カレイドスコーピオ

進撃の巨人

燭火 / 6

 身体が勢い良く上方へ引き上げられる感覚に、彼女は悲鳴すら上げられずに固く目を瞑った。
 冷たい外気が肌を嬲り、そろりと目蓋を押し上げれば、痛いほどの白に混じって涙が一筋零れ落ちた。そう言えば今日は数日ぶりの抜けるような晴天だった。干したシーツはもう埃まみれだろうなとそんなことが頭の片隅を過ぎる。
 自分の身体が建物の屋根より遥かに高い位置にあることに気付いたのは、胴に鈍く走る痛みの次であり、彼女は『死』がまさしく具現化された尖った白い歯が己に迫るさまをどこか他人事のように眺めていた。
 死ぬ前には今までの出来事が走馬灯のように走ると言うのは良く使われる常套句だが、今の彼女の頭の中は隅々まで白一色に染め上げられており、灯篭が回ったところで、映し出されるべき像はその形を結ぶことすら出来なかった。
 それでも、そんな一面の白色の中で不鮮明に揺らめくものがあった。形も色彩もはっきりとしないそれは、なぜか夜の闇の中で燃えさかる燭火のイメージを彼女に抱かせる。
 せめてその存在を終焉が訪れる前に確かめようと意識を寄せれば、みしりとまた全身を覆った圧迫感によって吹き消され、現実に引き戻されてしまう。
 巨人によって齧り取られるのと、やわやわとこうして握り殺されるのと、どちらがより苦痛なのだろうかと、いずれにせよ彼女の思考は死に向かってただ真っ直ぐに飛翔していた。
 巨人の歯はもう彼女の数十センチメートル前まで迫っていた。大きく開かれた口の周りには、まだ乾いていない血がべっとりと付いている。腹の中には既に幾人もの人間が詰め込まれているのだろう。もしかすると良く見知った人もその中に含まれているかもしれないと、頬を伝う涙が風で冷える感覚が意外に心地良いと思いながら、少女はすっかり諦めて巨人の顔を見つめた。
 白い凶器が彼女の肌に突き立てられようとした次の瞬間、巨人の背後、ちょうど首の辺りが赤く弾けた。
 そして、ほぼ同時に彼女の身体を捕らえていた巨人の手の手首辺りからも赤い血が迸る。彼女が疑問の声を上げるよりも早く、胴を圧迫していた拘束が緩み彼女の身体は宙に投げ出された。

――落ちる。

 零れた涙が、上方に向かって舞い上がる。

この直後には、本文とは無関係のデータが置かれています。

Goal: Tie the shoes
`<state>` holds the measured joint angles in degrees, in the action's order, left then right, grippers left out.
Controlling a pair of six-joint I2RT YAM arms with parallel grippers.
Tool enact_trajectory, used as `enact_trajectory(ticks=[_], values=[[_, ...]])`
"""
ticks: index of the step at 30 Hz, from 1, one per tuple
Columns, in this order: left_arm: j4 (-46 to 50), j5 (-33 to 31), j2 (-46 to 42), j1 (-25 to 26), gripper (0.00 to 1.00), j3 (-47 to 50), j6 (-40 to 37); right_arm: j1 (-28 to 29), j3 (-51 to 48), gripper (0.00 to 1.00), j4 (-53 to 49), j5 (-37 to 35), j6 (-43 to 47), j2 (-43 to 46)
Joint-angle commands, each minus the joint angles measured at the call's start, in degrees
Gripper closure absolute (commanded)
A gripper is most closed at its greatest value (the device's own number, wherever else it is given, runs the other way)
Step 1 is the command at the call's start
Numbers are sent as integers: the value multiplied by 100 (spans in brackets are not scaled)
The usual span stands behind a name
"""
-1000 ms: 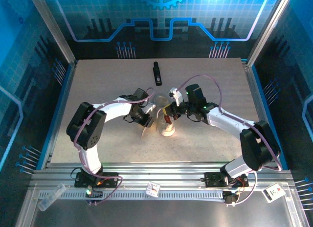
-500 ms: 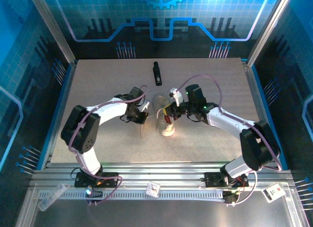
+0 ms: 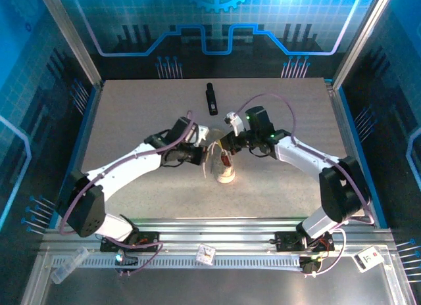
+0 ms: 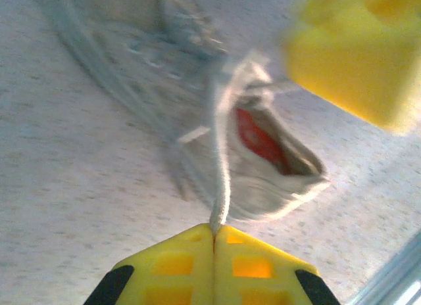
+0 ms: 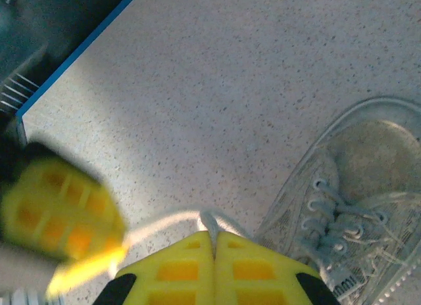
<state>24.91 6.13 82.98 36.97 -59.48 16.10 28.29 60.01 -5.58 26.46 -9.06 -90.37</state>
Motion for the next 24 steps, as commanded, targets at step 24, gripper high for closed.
enact_trajectory(ticks=[24], values=[[-3226,-418,1479,1398,93,188,1992,-246,534,100,-715,408,100,-352]])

まるで何枚もの写真を束ねて指先で弾いた時のように、その光景はやけにゆっくりと彼女の瞳に映った。だが、一転して自身の心臓がぎゅうと縮み上がり、落下していく衝撃に肌が粟立つ。
 だが、それもほんの僅かのことで、転落した身体が再び強く上へと引き上げられた。
 頬に刺すような強い風を受け、目を開けていられずに固く瞑る。今自分が置かれている状況について全く分からないが、彼女は自分の身体が、誰かにしっかりと抱きとめられていることだけは理解出来ていた。
 やがて、その人物の足が地面らしきところへ着地する音と共にあらゆる衝撃が一瞬にして止まる。弾む心臓の音が鼓膜の内側を叩いている。そこでようやく彼女は恐る恐る瞳を開き、自分を助け出してくれた人の顔を知る。

「……あ」

 真っ先に飛び込んできた栗色の髪と酷く懐かしいという激情に、今度こそ彼女は自分の頬を温かな涙が伝うのを感じていた。

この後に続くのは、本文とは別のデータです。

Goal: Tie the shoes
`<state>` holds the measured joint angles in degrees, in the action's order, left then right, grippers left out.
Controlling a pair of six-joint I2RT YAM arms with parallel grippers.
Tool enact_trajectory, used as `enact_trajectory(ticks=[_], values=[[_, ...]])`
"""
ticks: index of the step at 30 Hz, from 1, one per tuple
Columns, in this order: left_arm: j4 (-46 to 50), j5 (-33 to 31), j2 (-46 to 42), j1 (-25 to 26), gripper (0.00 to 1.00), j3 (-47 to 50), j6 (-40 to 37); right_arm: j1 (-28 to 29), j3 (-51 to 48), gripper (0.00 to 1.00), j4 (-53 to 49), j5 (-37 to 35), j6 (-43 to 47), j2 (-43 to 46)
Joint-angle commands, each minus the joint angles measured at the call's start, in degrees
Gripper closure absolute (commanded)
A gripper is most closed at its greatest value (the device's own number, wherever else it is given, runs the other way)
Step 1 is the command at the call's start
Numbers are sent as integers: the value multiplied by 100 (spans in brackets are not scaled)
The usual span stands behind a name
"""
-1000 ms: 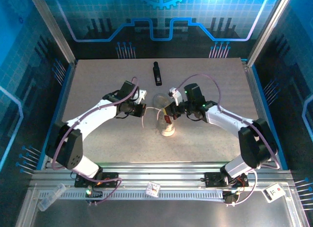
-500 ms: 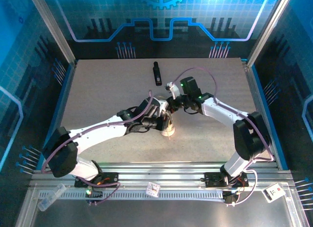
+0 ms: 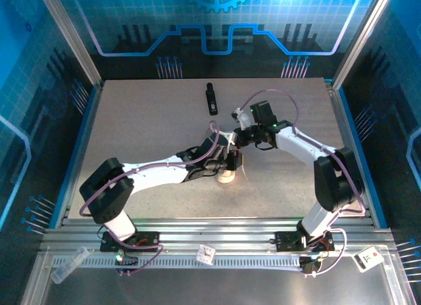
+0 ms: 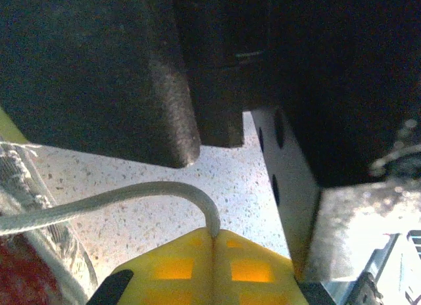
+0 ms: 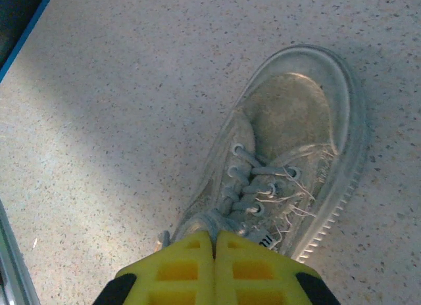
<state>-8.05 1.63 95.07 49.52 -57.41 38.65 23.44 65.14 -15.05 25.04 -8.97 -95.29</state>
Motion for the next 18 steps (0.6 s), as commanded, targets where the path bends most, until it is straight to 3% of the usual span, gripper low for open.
enact_trajectory(ticks=[1,4,8,14,18], values=[[168,-44,238,138,84,-32,-410,232,-19,100,268,576,95,155],[425,-134,3,132,66,-56,-931,245,-130,100,348,616,112,191],[407,158,-632,-14,55,158,-1611,263,-237,100,413,582,184,263],[556,1048,-1781,-830,53,638,-2295,344,-334,100,518,494,331,430],[480,1610,-2156,-1595,59,1002,-2598,413,-378,100,638,493,389,518]])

 巨人の身体が、向かい側の通りに立ち並ぶ屋根の上に被さるようにしてゆっくりと倒れていく。派手な音と共に白煙が立ち上るのは、瓦礫の土埃のせいだけではない。巨人の削がれたうなじの断面から迸る血よりも遥かに激しく、蒸気のように煙が立ち上っていた。
 だらりと屋根に投げ出された巨人の腕はもうぴくりとも動かない。そして、その近くに黒髪の少女が立っている。彼女はちょうど巨人を薙いだであろう刀身を両腿に取り付けたケースへと納めているところだった。
 その様子を見て初めて、少女は自分が地面ではなく屋根の上にいることを知る。目の前で目まぐるしく廻った光景を未だに信じられず言葉を発せずにいると、彼女の隣にある突き出た窓の壁に何かが突き刺さった。少女がびくりと肩を揺らせば、すぐに「大丈夫だ」という言葉が降りかかる。彼は未だに一人で立つにはおぼつかない足取りの彼女の身体を支えてくれていた。
 やがて、壁に突き立ったワイヤーが巻き取られ、屋根の影からまた一人少年が姿を現した。

「間に合って良かった。ミカサ!」

 そう言って金髪の少年は安心したように表情を和らげた。彼もまた僅かに血が塗りつけられた刃を手にしており、ミカサと呼ばれた少女と彼があの巨人を倒したのかと彼女は理解する。
 金髪の少年は刃をしまうと、今度は向かい側のミカサに向かって大きく手を振った。彼女も手を上げてそれに答えると、ぼんやりと双眼を開いて空を仰ぐ巨人を一瞥してから、立体機動装置のトリガーを引いた。
 アンカーは寸分の狂いもなく狙いすました壁を捕らえる。そうしてあっという間に彼女は通りを飛び越えて、三人の側へと舞い降りた。